En el aniversario 150 de su muerte, Carlos Manuel de Céspedes habita el ímpetu de una nación en permanente resistencia frente a sus enemigos.
«Algunos grandes hombres de la historia han enfrentado sus destinos en soledad, envueltos en la marea de la mezquindad humana y las ambiciones de poder. Sin embargo, su esplendor prospera invariablemente tras la muerte, y se reproduce en la inspiración creciente que representan para aquellos patriotas, por nacer. Céspedes fue uno de ellos».
Así describió el historiador de La Habana, Eusebio Leal Spengler, la trascendencia del Padre de la Patria, más allá de su último combate, en San Lorenzo, pues aquel disparo a quemarropa no fue el final de su épica existencia, sino el tránsito de su legado hacia la inmortalidad.
Estremeció los cimientos de la nación con su clarinada primera de libertad; hermanó hombres en un ideal común; encabezó una República en Armas; renunció a las riquezas de cuna para arroparse con las precariedades de la manigua; soportó la pérdida de un hijo antes que traicionar la causa emancipadora; y bajó de la presidencia cuando se lo ordenó la Cámara de Representantes, pues no aspiraba a méritos políticos, sino a la independencia de Cuba.
En aquel patricio heroico, de profundas pasiones y grandes sacrificios personales, encontró la historia un referente.

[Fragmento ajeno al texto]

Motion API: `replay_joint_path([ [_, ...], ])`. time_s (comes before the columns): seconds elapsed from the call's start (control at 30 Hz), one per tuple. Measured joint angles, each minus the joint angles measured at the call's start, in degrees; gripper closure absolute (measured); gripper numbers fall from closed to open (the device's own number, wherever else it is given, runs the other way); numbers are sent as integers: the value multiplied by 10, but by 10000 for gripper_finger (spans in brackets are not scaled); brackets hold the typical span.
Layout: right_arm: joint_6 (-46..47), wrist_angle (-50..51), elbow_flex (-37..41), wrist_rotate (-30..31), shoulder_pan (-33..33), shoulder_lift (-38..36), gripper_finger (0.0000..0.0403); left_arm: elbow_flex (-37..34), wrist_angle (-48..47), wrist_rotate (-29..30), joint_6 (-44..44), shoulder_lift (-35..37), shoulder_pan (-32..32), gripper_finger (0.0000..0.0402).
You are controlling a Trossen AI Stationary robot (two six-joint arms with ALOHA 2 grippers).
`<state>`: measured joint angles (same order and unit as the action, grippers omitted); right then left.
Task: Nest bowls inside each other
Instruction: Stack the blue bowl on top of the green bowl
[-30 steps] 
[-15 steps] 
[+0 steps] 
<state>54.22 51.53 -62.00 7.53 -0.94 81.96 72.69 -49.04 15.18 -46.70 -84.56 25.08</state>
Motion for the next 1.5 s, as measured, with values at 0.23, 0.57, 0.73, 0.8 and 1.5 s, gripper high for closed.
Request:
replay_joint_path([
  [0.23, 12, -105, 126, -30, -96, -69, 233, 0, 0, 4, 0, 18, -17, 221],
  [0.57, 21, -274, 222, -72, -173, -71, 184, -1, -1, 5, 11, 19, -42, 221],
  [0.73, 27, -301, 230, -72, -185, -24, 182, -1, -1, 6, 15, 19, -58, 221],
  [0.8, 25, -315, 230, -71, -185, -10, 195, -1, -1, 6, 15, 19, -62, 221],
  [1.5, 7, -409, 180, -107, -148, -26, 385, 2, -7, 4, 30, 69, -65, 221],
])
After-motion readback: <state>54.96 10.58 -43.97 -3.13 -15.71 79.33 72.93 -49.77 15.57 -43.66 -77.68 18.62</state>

En aquel héroe extraordinario encontró la Patria un símbolo de disciplina, entereza y lealtad. En aquel hombre del 10 de Octubre, también encontraron los cubanos al Padre de todos, el de los bríos tremendos y el impulso mayor.
En el aniversario 150 de su muerte, Carlos Manuel de Céspedes habita el ímpetu de una nación en permanente resistencia frente a sus enemigos.